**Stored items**
== Segment start ==
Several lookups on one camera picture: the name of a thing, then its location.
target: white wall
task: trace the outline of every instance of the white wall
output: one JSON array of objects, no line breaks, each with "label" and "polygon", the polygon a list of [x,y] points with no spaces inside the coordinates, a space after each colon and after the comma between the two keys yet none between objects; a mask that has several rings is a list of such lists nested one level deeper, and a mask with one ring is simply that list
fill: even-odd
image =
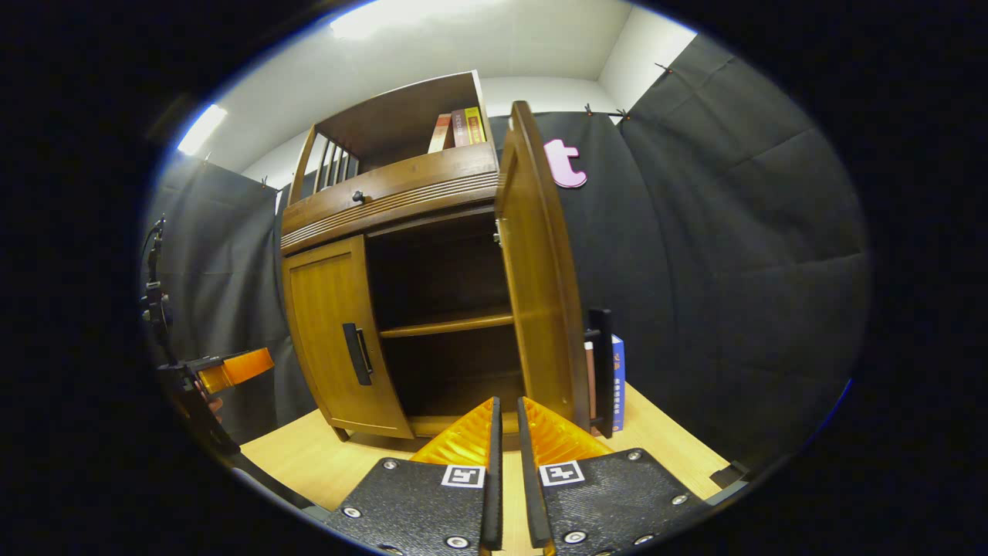
[{"label": "white wall", "polygon": [[[567,79],[562,77],[492,77],[480,79],[487,116],[508,116],[511,103],[516,100],[528,101],[532,112],[582,112],[583,106],[600,112],[613,112],[618,104],[597,81]],[[243,175],[261,181],[268,176],[267,185],[281,189],[291,182],[298,164],[298,154],[302,151],[308,130],[283,142],[241,172]],[[319,153],[325,139],[316,138],[309,156],[305,173],[315,171],[319,165]]]},{"label": "white wall", "polygon": [[696,35],[672,20],[635,6],[601,71],[601,86],[619,108],[630,110],[665,71],[655,63],[668,67]]}]

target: cabinet leg
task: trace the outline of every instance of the cabinet leg
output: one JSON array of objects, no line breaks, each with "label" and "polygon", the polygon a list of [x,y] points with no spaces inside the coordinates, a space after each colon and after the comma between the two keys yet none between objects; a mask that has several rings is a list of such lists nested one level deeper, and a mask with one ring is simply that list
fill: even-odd
[{"label": "cabinet leg", "polygon": [[339,438],[341,442],[346,442],[350,439],[350,434],[347,434],[347,430],[345,428],[334,426],[333,432],[336,432],[336,437]]}]

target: ceiling
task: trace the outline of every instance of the ceiling
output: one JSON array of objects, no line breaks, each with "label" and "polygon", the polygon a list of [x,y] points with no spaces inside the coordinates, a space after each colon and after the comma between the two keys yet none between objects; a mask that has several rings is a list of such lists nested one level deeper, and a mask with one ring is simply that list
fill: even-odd
[{"label": "ceiling", "polygon": [[458,71],[597,80],[631,9],[619,0],[380,0],[394,6],[386,13],[398,17],[374,17],[381,27],[366,37],[321,22],[258,63],[213,101],[227,116],[199,154],[242,172],[314,122]]}]

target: open cabinet door
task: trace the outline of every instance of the open cabinet door
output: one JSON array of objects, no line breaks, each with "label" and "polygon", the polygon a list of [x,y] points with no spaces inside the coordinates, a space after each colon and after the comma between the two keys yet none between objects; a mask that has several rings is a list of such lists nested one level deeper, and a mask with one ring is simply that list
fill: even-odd
[{"label": "open cabinet door", "polygon": [[288,257],[283,270],[291,341],[326,421],[339,429],[414,438],[381,356],[364,237]]},{"label": "open cabinet door", "polygon": [[576,270],[542,138],[524,101],[511,108],[494,207],[526,393],[589,430]]}]

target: wooden table
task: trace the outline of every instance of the wooden table
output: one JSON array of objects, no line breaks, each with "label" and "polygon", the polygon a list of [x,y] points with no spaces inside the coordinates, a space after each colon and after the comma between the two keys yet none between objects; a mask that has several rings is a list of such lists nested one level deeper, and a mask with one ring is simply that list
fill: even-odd
[{"label": "wooden table", "polygon": [[[624,430],[601,438],[614,451],[644,448],[694,495],[720,492],[710,475],[729,463],[625,384]],[[354,433],[341,442],[316,410],[240,448],[275,479],[315,504],[335,510],[382,457],[408,459],[429,438],[405,440]],[[504,550],[498,555],[533,556],[525,514],[522,455],[518,436],[504,439]]]}]
== Segment end ==
**YOUR INSTRUCTIONS**
Transcribe the records above exactly, leaving every picture out of the copy.

**OUTPUT FOR THIS TASK**
Several lookups on one camera picture: the name of a thing, then its location.
target: white wall
task: trace the outline of every instance of the white wall
output: one JSON array of objects, no line breaks, each with "label" and "polygon", the polygon a list of [x,y] points with no spaces inside the coordinates, a space after each colon and after the comma between the two keys yet none between objects; a mask that has several rings is a list of such lists nested one level deeper, and a mask with one ring is simply that list
fill: even-odd
image =
[{"label": "white wall", "polygon": [[[567,79],[562,77],[492,77],[480,79],[487,116],[508,116],[511,103],[516,100],[528,101],[532,112],[582,112],[583,106],[600,112],[613,112],[618,104],[597,81]],[[243,175],[261,181],[268,176],[267,185],[281,189],[291,182],[298,164],[298,154],[302,151],[308,130],[283,142],[241,172]],[[319,153],[325,139],[316,138],[309,156],[305,173],[315,171],[319,165]]]},{"label": "white wall", "polygon": [[696,35],[672,20],[635,6],[601,71],[601,86],[619,108],[630,110],[665,71],[655,63],[668,67]]}]

target: cabinet leg
task: trace the outline of every instance of the cabinet leg
output: one JSON array of objects, no line breaks, each with "label" and "polygon", the polygon a list of [x,y] points with no spaces inside the coordinates, a space after each colon and after the comma between the two keys yet none between objects; a mask that has several rings is a list of such lists nested one level deeper, and a mask with one ring is simply that list
fill: even-odd
[{"label": "cabinet leg", "polygon": [[339,438],[341,442],[346,442],[350,439],[350,434],[347,434],[347,430],[345,428],[334,426],[333,432],[336,432],[336,437]]}]

target: ceiling
task: trace the outline of every instance of the ceiling
output: one JSON array of objects, no line breaks, each with "label" and "polygon", the polygon a list of [x,y] points with no spaces inside the coordinates, a space after each colon and after the comma between the two keys yet none between objects; a mask that has several rings is a list of such lists nested one level deeper, and a mask with one ring is simply that list
fill: even-odd
[{"label": "ceiling", "polygon": [[458,71],[597,80],[631,9],[619,0],[380,0],[394,6],[386,13],[398,17],[374,17],[381,27],[366,37],[321,22],[258,63],[213,101],[227,116],[199,154],[242,172],[314,122]]}]

target: open cabinet door
task: trace the outline of every instance of the open cabinet door
output: one JSON array of objects, no line breaks, each with "label" and "polygon", the polygon a list of [x,y] points with no spaces inside the coordinates, a space after each colon and after the comma between the two keys yet none between objects; a mask that has several rings is a list of such lists nested one level deeper, and a mask with one ring is simply that list
fill: even-odd
[{"label": "open cabinet door", "polygon": [[288,257],[283,270],[291,341],[326,421],[339,429],[414,438],[381,356],[364,237]]},{"label": "open cabinet door", "polygon": [[576,270],[542,138],[524,101],[511,108],[494,207],[526,393],[589,430]]}]

target: wooden table
task: trace the outline of every instance of the wooden table
output: one JSON array of objects, no line breaks, each with "label" and "polygon", the polygon a list of [x,y] points with no spaces inside the coordinates, a space after each colon and after the comma between the two keys yet none between objects; a mask that has several rings is a list of such lists nested one level deeper, and a mask with one ring is simply that list
fill: even-odd
[{"label": "wooden table", "polygon": [[[624,430],[601,438],[614,451],[644,448],[694,495],[720,492],[710,475],[729,463],[625,384]],[[354,433],[341,442],[316,410],[240,448],[275,479],[315,504],[335,510],[382,457],[408,459],[429,438],[405,440]],[[504,550],[498,555],[533,556],[525,514],[522,455],[518,436],[504,439]]]}]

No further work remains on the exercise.